Speed up Hive Data Retrieval using Spark, StreamSets and Predera

By Pat Patterson Posted in Data Integration December 21, 2017

In this guest blog, Predera‘s Kiran Krishna Innamuri (Data Engineer), and Nazeer Hussain (Head of Platform Engineering and Services) focus on building a data pipeline to perform lookups or run queries on Hive tables with the Spark execution engine using StreamSets Data Collector and Predera’s custom Hive-JDBC lookup processor.

Introduction

Why run Hive on Spark?

Since the evolution of query language over big data, Hive has become a popular choice for enterprises to run SQL queries on big data. Hive internally converts the queries to scalable MapReduce jobs. Since Hive queries run on the MapReduce engine they are batch-oriented. To get better performance, Hive can be configured to run queries on the Spark engine instead of MapReduce.

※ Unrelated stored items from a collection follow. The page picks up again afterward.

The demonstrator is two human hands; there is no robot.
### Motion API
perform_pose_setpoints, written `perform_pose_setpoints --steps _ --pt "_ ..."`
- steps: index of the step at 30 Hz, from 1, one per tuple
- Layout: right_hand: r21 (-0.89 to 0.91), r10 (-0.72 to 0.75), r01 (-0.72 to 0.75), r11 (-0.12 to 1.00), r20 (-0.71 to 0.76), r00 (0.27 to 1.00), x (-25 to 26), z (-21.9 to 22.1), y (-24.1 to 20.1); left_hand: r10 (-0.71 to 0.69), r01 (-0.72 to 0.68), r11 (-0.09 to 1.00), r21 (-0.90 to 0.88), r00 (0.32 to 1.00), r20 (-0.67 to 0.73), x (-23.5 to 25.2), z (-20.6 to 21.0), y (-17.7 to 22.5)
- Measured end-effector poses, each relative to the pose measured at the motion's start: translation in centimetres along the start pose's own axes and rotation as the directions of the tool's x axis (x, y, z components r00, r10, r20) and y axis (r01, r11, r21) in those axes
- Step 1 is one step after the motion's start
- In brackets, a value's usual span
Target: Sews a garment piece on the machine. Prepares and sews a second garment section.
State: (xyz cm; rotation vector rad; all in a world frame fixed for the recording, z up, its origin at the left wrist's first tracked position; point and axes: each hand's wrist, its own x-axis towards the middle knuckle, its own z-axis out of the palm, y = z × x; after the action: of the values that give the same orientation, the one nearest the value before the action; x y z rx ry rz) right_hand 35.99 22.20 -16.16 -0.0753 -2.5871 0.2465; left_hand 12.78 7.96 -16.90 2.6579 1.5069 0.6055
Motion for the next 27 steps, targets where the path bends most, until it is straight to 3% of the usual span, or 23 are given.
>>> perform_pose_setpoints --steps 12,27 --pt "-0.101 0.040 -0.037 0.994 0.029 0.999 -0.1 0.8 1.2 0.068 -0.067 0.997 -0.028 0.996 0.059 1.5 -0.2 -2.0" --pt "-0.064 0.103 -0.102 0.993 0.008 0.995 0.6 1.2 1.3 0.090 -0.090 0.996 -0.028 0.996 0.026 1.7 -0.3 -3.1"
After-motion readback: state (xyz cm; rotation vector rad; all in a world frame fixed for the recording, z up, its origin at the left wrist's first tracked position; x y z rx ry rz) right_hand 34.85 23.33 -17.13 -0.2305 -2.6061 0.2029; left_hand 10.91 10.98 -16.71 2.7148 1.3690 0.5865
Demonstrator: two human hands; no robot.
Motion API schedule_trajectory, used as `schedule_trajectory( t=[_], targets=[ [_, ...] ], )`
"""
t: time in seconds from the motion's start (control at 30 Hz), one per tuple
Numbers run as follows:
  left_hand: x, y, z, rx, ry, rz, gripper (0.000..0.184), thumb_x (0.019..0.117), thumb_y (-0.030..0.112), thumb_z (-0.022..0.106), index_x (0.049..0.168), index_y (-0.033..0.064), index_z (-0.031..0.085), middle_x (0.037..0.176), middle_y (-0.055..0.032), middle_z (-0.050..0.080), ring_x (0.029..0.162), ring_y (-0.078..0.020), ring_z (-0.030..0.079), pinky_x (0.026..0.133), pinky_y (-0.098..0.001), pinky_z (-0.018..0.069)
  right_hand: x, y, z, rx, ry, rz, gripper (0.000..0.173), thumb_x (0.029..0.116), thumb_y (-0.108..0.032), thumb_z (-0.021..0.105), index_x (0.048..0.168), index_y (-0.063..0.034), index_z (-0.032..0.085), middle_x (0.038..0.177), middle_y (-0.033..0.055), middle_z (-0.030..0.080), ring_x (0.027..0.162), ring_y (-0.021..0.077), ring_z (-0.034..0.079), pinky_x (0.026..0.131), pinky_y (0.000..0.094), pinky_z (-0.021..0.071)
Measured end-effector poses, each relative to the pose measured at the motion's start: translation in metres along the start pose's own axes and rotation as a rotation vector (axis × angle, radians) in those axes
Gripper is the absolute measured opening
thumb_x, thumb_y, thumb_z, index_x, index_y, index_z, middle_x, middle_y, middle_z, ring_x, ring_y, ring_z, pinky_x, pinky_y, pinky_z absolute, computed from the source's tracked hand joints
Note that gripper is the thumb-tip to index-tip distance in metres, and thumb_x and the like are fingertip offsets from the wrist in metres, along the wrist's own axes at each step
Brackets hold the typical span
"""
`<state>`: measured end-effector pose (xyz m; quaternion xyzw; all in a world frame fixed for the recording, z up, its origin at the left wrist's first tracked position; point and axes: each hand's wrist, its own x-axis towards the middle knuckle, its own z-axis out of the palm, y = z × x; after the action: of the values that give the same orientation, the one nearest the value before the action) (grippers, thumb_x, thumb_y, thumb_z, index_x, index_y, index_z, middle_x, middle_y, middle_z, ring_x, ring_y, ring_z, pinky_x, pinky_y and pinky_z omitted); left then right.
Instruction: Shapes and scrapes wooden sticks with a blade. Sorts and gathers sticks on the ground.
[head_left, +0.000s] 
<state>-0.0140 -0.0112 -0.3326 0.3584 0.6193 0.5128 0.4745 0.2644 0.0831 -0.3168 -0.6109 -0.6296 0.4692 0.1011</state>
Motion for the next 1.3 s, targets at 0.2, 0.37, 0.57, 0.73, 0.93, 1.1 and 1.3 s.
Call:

This is very valuable if you are already using Spark for other data processing and machine learning needs. Standardizing on one execution backend is convenient for operational management.

What is the problem with the existing solution?

StreamSets Data Collector (SDC) is a tool which allows you to build continuous data pipelines. StreamSets provides a JDBC Lookup Processor which can perform lookup on a database within the pipeline and pass the results to the rest of the pipeline. This JDBC Lookup Processor supports JDBC-compliant drivers such as Hive 2.x and later versions.

The JDBC processor that comes with StreamSets cannot be used when Hive is configured to use the Spark execution engine as Spark internally uses Hive 1.x. Many big data distributions such as Cloudera and HDP also use Hive version 1.x by default. The standard StreamSets JDBC Lookup Processor cannot be used to run queries on Hive in such cases since the Hive 1.x driver does not correctly implement JDBC’s setReadOnly() method – see HIVE-11501 for more detail.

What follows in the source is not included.